一轉眼就看到了夕陽,那些被克拉克操練的已經精疲力竭,甚至于躺在床上就能睡著的勞工們則是被命令坐在一起,開始學習一些東西——然人無法接受的是那些老師的年齡。有一些還根本就是七八歲的孩子……
這其中,年紀最大的也不超過十八歲!
他們無法接受,可是他們不得不接受。是的,克拉克可以給他們一個選擇,如果他們不願意去听從這些「教官」的講課,那麼他們可以選擇讓自己的知識超越這些教官,那麼這樣的話,他們就可以提前解散休息去了。
上下眼皮在不听話的打架,那些在前面教授知識的教官並不管這些。他們僅僅是單調的,用一種稚女敕而無聊的口氣說著,至于這些勞工听懂了多少,理解了多少,有沒有偷懶睡覺,也都不是他們要擔心的問題了——
專業的事情,有專業的人來負責。
此時此刻,大下午還在趾高氣昂的教訓這些菜鳥的克拉克卻被魏楊的鐵拳揉膩——實際上魏楊並不想這麼做,因為他是一個完美的和平主義者。奈何克拉克的興致高漲,非要哭天搶地的要讓他出手揍人,那麼魏楊也只能勉為其難了!
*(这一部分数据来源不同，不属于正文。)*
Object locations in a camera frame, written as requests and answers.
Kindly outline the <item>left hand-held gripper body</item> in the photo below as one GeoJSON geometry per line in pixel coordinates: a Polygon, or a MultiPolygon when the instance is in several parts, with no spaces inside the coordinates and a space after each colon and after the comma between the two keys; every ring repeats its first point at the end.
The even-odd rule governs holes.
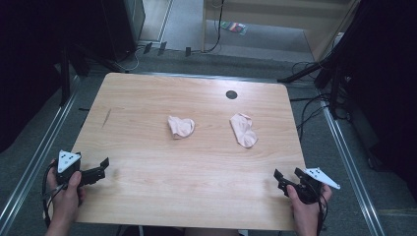
{"type": "Polygon", "coordinates": [[[66,187],[75,172],[82,172],[81,158],[82,155],[79,152],[59,151],[56,172],[56,181],[59,186],[66,187]]]}

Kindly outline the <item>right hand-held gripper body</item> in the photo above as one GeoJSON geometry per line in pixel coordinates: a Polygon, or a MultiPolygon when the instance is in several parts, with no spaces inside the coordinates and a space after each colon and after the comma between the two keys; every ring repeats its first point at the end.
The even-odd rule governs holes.
{"type": "Polygon", "coordinates": [[[305,168],[302,170],[307,174],[307,179],[305,181],[299,179],[300,183],[294,185],[302,203],[306,205],[317,203],[323,184],[331,186],[336,190],[340,189],[340,185],[327,176],[321,168],[305,168]]]}

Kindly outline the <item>pink sock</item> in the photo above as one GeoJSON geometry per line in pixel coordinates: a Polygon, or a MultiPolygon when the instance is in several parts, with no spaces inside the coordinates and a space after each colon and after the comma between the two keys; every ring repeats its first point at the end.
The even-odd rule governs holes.
{"type": "Polygon", "coordinates": [[[236,142],[243,148],[251,148],[257,141],[258,137],[252,130],[252,118],[246,114],[234,114],[229,123],[232,127],[236,142]]]}
{"type": "Polygon", "coordinates": [[[169,116],[167,122],[174,139],[185,139],[194,133],[195,122],[192,119],[169,116]]]}

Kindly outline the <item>person's right hand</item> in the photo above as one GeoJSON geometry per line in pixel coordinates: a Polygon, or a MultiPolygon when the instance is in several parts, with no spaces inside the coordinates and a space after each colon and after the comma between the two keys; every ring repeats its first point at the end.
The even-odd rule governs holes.
{"type": "Polygon", "coordinates": [[[288,196],[293,211],[294,228],[317,228],[319,226],[320,206],[319,204],[305,205],[298,197],[293,186],[287,186],[288,196]]]}

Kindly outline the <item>person's left hand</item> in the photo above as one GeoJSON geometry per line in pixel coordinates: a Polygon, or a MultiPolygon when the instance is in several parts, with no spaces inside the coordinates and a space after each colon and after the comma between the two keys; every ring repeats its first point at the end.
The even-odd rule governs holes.
{"type": "Polygon", "coordinates": [[[66,190],[61,190],[52,200],[53,214],[49,229],[70,227],[76,221],[79,207],[86,198],[86,190],[80,187],[82,173],[76,171],[70,177],[66,190]]]}

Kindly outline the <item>black metal stand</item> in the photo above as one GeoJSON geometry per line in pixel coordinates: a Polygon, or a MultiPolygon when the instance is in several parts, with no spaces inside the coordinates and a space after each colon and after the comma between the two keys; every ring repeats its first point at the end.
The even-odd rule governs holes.
{"type": "Polygon", "coordinates": [[[330,51],[329,55],[292,76],[277,80],[279,83],[289,84],[320,70],[314,80],[314,85],[317,89],[323,89],[328,83],[331,83],[328,104],[329,112],[333,119],[339,119],[336,111],[339,85],[347,70],[347,64],[353,55],[354,48],[358,44],[363,23],[370,10],[370,1],[359,1],[352,22],[339,43],[330,51]]]}
{"type": "Polygon", "coordinates": [[[69,72],[69,59],[67,53],[67,46],[64,45],[61,49],[61,101],[60,105],[64,106],[70,97],[70,72],[69,72]]]}

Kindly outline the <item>black computer tower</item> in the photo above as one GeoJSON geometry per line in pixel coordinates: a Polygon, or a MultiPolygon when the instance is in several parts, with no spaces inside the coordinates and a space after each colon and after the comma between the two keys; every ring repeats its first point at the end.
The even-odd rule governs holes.
{"type": "Polygon", "coordinates": [[[103,51],[120,62],[136,51],[146,19],[143,0],[101,0],[107,40],[103,51]]]}

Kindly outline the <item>colourful packet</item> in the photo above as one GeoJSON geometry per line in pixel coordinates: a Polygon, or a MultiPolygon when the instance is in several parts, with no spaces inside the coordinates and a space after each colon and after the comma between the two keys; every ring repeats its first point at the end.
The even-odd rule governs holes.
{"type": "Polygon", "coordinates": [[[238,33],[240,35],[244,35],[247,31],[247,26],[246,25],[243,25],[243,24],[240,24],[240,23],[235,23],[235,22],[221,21],[220,22],[220,27],[224,30],[235,32],[235,33],[238,33]]]}

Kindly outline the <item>metal floor rail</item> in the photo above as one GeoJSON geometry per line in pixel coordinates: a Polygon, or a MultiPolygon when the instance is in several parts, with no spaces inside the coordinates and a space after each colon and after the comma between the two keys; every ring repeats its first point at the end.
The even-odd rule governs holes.
{"type": "Polygon", "coordinates": [[[321,102],[321,107],[371,236],[387,236],[337,121],[325,101],[321,102]]]}
{"type": "Polygon", "coordinates": [[[58,133],[63,126],[69,111],[71,110],[76,96],[78,95],[79,86],[82,79],[75,76],[70,80],[70,89],[73,91],[68,100],[59,107],[53,120],[51,121],[46,133],[42,137],[36,151],[31,156],[30,162],[25,169],[15,190],[12,192],[0,214],[0,236],[5,236],[10,230],[22,204],[24,203],[31,186],[34,183],[40,168],[42,167],[49,150],[51,149],[58,133]]]}

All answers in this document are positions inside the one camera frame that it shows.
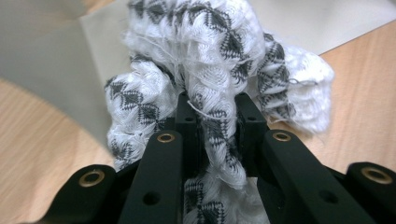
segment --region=black mechanical frame
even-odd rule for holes
[[[370,162],[345,175],[323,166],[293,133],[269,130],[249,96],[235,97],[241,161],[271,223],[396,223],[396,174]],[[151,136],[143,158],[116,173],[74,173],[37,223],[182,223],[183,184],[208,163],[199,120],[178,98],[177,114]]]

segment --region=black and white fabric
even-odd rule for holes
[[[268,119],[321,132],[329,123],[332,69],[265,34],[244,0],[133,0],[129,9],[124,40],[133,72],[105,87],[116,168],[141,158],[149,137],[173,116],[177,94],[187,91],[210,164],[185,184],[184,223],[265,223],[255,179],[238,160],[233,98],[246,91]]]

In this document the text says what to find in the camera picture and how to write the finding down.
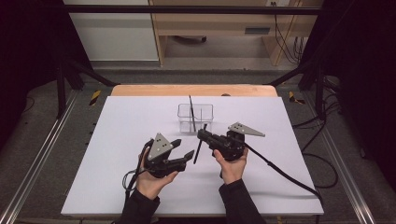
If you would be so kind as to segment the white cabinet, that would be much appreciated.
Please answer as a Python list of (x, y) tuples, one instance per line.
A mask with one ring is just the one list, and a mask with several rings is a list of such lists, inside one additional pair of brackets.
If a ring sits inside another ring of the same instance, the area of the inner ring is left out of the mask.
[(71, 13), (91, 61), (158, 61), (150, 14)]

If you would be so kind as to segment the yellow clamp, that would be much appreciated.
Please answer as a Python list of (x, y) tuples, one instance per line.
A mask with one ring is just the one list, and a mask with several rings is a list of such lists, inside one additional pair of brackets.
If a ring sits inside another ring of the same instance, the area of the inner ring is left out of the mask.
[(91, 100), (90, 100), (90, 102), (89, 102), (89, 105), (95, 105), (95, 103), (97, 102), (97, 100), (98, 100), (100, 94), (101, 94), (101, 91), (100, 91), (100, 90), (95, 91), (95, 92), (93, 93), (93, 95), (92, 95), (92, 98), (91, 98)]
[(302, 99), (297, 99), (293, 93), (293, 91), (289, 91), (289, 100), (292, 103), (296, 103), (299, 105), (305, 105), (305, 100)]

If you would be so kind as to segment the yellow clamp left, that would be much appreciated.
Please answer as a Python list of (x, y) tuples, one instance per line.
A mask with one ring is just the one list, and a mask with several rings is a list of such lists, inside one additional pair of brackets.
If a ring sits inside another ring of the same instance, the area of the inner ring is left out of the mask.
[(91, 98), (91, 100), (90, 100), (90, 102), (89, 102), (89, 105), (95, 105), (95, 103), (97, 102), (97, 100), (98, 100), (100, 94), (101, 94), (101, 91), (100, 91), (100, 90), (95, 91), (95, 92), (93, 93), (93, 95), (92, 95), (92, 98)]

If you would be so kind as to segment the person's left hand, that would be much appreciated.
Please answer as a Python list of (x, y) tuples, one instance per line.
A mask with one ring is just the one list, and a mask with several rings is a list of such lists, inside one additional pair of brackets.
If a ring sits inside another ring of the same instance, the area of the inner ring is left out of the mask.
[(174, 181), (177, 175), (178, 172), (173, 172), (163, 178), (157, 178), (145, 171), (136, 179), (135, 187), (142, 195), (153, 201), (166, 185)]

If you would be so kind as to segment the clear plastic organizer box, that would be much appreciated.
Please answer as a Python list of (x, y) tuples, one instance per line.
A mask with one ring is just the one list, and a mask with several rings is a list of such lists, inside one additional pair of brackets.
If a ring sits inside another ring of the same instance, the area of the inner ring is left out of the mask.
[[(193, 109), (197, 131), (203, 129), (205, 123), (207, 123), (207, 128), (211, 129), (210, 125), (214, 119), (213, 105), (193, 104)], [(177, 116), (179, 120), (179, 131), (181, 133), (194, 133), (190, 104), (180, 104), (177, 108)]]

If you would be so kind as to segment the wooden desk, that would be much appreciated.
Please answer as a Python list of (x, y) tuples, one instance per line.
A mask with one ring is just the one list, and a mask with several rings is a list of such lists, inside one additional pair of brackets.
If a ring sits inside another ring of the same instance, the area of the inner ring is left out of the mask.
[[(148, 0), (152, 6), (321, 7), (324, 0)], [(315, 15), (153, 14), (156, 35), (258, 36), (272, 65), (286, 56), (293, 37), (308, 38)]]

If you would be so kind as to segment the wooden table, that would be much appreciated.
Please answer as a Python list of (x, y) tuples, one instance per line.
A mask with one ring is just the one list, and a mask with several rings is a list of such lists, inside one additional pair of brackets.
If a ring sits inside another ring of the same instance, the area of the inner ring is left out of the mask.
[(270, 85), (250, 84), (143, 84), (117, 85), (111, 96), (265, 96), (277, 97)]

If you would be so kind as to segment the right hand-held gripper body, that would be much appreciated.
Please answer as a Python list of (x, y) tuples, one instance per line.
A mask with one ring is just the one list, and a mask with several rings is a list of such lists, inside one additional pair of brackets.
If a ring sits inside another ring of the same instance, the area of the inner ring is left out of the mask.
[(265, 134), (236, 122), (228, 127), (225, 135), (213, 134), (210, 137), (210, 148), (217, 149), (224, 160), (236, 161), (242, 157), (246, 148), (247, 135), (264, 137)]

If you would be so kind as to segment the black horizontal bar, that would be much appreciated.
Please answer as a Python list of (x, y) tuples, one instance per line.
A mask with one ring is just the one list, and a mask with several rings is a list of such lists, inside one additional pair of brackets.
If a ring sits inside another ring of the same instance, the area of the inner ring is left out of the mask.
[(321, 7), (65, 5), (70, 13), (319, 15)]

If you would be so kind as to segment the black curtain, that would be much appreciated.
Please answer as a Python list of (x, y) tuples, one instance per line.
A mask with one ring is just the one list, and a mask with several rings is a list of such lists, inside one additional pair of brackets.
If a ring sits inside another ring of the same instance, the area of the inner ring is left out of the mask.
[(86, 68), (88, 55), (64, 0), (0, 0), (0, 149), (13, 133), (27, 93), (55, 79), (48, 38), (62, 54)]
[(340, 80), (341, 100), (364, 149), (396, 191), (396, 0), (323, 0), (304, 50)]

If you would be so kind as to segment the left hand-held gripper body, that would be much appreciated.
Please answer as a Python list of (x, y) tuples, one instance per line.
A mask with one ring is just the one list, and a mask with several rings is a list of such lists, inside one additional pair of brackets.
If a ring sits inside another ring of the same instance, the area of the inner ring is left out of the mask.
[(161, 133), (157, 133), (155, 138), (149, 141), (148, 152), (144, 156), (145, 171), (157, 178), (177, 172), (177, 159), (169, 159), (174, 149), (171, 147), (172, 142), (169, 142)]

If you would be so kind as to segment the person's right hand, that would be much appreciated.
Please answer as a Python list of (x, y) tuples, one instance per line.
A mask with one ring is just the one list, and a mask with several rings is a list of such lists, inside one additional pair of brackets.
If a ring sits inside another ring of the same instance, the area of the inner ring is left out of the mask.
[(242, 178), (243, 173), (245, 171), (245, 167), (247, 165), (247, 158), (248, 158), (247, 148), (244, 149), (242, 156), (235, 161), (226, 161), (217, 149), (214, 150), (214, 155), (216, 161), (220, 165), (221, 176), (223, 182), (226, 185), (231, 184)]

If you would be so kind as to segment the metal floor rail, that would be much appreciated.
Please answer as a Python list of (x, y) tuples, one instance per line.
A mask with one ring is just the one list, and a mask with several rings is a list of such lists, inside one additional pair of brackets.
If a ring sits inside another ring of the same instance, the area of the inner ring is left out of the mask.
[(64, 112), (54, 121), (45, 141), (38, 150), (35, 159), (29, 167), (29, 170), (25, 174), (10, 203), (0, 216), (0, 224), (13, 224), (17, 219), (17, 216), (21, 211), (21, 208), (23, 207), (27, 197), (29, 196), (33, 185), (35, 184), (49, 154), (51, 153), (60, 135), (60, 132), (63, 130), (64, 124), (66, 123), (72, 109), (75, 106), (78, 95), (79, 91), (70, 91)]
[[(303, 96), (306, 99), (309, 110), (313, 115), (316, 115), (313, 96), (308, 93), (304, 93)], [(329, 116), (331, 112), (335, 112), (339, 109), (340, 105), (336, 102), (331, 102), (331, 99), (324, 100), (324, 109), (326, 116)], [(347, 167), (346, 162), (343, 160), (337, 145), (326, 124), (322, 124), (322, 129), (318, 133), (319, 141), (323, 144), (324, 149), (329, 157), (331, 165), (335, 168), (338, 175), (338, 182), (343, 187), (343, 192), (348, 198), (351, 208), (354, 211), (355, 216), (358, 219), (359, 224), (376, 224), (375, 218), (365, 201), (361, 190), (359, 189), (352, 173)]]

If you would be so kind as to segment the white board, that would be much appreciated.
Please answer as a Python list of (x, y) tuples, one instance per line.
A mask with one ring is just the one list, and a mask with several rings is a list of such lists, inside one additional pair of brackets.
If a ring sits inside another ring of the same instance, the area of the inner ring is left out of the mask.
[[(224, 134), (240, 122), (265, 134), (249, 136), (253, 148), (243, 175), (247, 189), (265, 216), (311, 216), (323, 212), (310, 189), (313, 181), (279, 97), (192, 96), (193, 104), (214, 107), (209, 129)], [(177, 108), (188, 104), (188, 96), (110, 96), (97, 122), (78, 173), (62, 209), (72, 217), (118, 215), (124, 205), (124, 175), (137, 165), (138, 155), (157, 133), (181, 140), (175, 158), (197, 149), (193, 134), (179, 131)], [(219, 196), (219, 164), (202, 144), (196, 164), (166, 186), (157, 209), (159, 217), (222, 217), (225, 209)]]

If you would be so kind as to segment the yellow clamp right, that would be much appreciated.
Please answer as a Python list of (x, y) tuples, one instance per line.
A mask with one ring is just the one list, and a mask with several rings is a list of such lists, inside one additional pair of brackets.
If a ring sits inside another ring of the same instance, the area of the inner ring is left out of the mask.
[(292, 103), (296, 103), (299, 105), (305, 105), (305, 100), (302, 99), (297, 99), (293, 93), (293, 91), (289, 91), (289, 100)]

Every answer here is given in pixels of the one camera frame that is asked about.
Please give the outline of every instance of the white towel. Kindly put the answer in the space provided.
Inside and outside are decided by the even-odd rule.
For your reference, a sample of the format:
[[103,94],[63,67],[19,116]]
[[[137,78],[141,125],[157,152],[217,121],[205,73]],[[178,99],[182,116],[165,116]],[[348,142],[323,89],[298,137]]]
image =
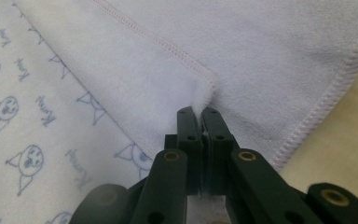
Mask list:
[[[358,1],[16,3],[0,1],[0,108],[13,111],[0,115],[2,223],[55,223],[98,183],[129,187],[175,132],[176,110],[211,100],[240,145],[279,169],[358,73]],[[191,198],[188,213],[227,221],[220,198]]]

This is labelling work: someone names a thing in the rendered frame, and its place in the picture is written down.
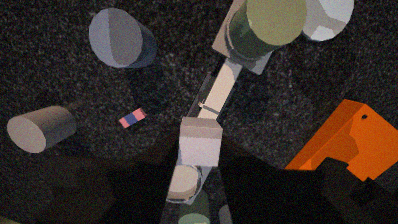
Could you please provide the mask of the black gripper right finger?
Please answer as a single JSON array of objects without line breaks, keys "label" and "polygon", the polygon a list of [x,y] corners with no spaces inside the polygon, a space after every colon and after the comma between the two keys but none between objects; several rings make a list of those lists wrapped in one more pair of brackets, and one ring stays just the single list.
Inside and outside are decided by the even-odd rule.
[{"label": "black gripper right finger", "polygon": [[337,170],[277,169],[222,134],[219,169],[232,224],[272,224],[285,199],[296,193],[345,193],[356,184]]}]

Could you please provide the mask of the pink eraser with blue sleeve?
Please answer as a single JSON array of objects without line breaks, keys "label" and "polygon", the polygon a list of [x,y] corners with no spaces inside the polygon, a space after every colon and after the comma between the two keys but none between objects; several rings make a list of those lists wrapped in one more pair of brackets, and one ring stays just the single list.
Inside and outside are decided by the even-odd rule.
[{"label": "pink eraser with blue sleeve", "polygon": [[142,120],[145,117],[146,117],[146,112],[141,107],[141,108],[139,108],[139,109],[127,114],[126,116],[124,116],[119,121],[124,126],[124,128],[126,128],[126,127],[128,127],[128,126],[130,126],[130,125]]}]

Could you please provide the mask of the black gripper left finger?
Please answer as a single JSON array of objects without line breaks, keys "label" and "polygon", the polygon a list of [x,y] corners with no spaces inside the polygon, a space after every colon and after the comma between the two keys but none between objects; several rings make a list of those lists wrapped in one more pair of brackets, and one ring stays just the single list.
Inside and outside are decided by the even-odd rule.
[{"label": "black gripper left finger", "polygon": [[180,130],[128,160],[51,156],[43,172],[58,194],[127,200],[134,224],[160,224],[178,159]]}]
實際上這樣的挨揍表演讓那些偷偷觀察這里的勞工們心里頭非常的舒服,似乎一口惡氣也全部消散一空了。
「砰——」
克拉克的身體凌空飛起,在地上滾了三滾,滿是汗水的衣服上面現在爬滿了泥水。克拉克吐了一口唾沫,很快就爬起來,怪叫道︰「好,再來!」
話音剛落,魏楊一腳就踹在了他的肚子上。
魏楊眯著眼,看克拉克被自己一腳踹的後退了三步,說起了風涼話︰「喂,伙計,逞能可不是一件好事請。我們的格斗就到此為止吧,以前的克拉克不是我的對手,現在的克拉克也一樣不是我的對手,不是嗎?」
克拉克揉了揉自己的肚子,低聲的不知道嘀咕了一句什麼,魏楊家里的小寶貝看自己的爸爸剛才發威,現在戰斗結束了,就跌跌拌拌的跑過來在魏楊布滿汗水的臉上親了一口……「爸爸,太棒了,不過身上的汗味好臭!」
「你的克拉克叔叔似乎很沮喪!」
小媚兒跑到克拉克那里,眨巴了一下眼楮,說道︰「克拉克叔叔,不要灰心,只要努力鍛煉,一定可以打敗我爸爸的。現在不可以,等我爸爸老了的時候,也許就可以了!」
克拉克朝著小家伙兒一瞪眼,故意嚇唬道︰「去,敢諷刺你的克拉克叔叔,看我不收拾你。不過你爸爸的那一腳可真夠勁道,我的肚子現在還有些不舒服!」粗糙的大手在小丫頭的蛋子上拍了一下,克拉克一咧嘴,朝著小家伙兒做了一個鬼臉。
在這個無比安全的地方,小媚兒可以說是暢通無阻,到處游蕩——在這一片人煙密集的聚居區之中,沒有人會擔心什麼獵狗來襲,群狼環伺這種事情。尤其是現在,魏楊和安娜還都在不遠的地方看著自己的寶貝——有什麼擔心的呢?小孩子難免磕磕踫踫,小孩子,只要跌倒了爬起來,就是了。
「媽咪,幫我拿著這塊石頭!」
小媚兒撿了一塊很好看的石頭,讓安娜保管。安娜做出一副認真的樣子將那塊石頭收了起來……這是小媚兒讓她這個做媽媽的保管的第五十六件東西,安娜將這些東西都很認真的收了下來,並且還煞有介事的問魏楊專門定做了一個保險箱,將自己的寶貝女兒交給她保管的東西小心的收藏了進去。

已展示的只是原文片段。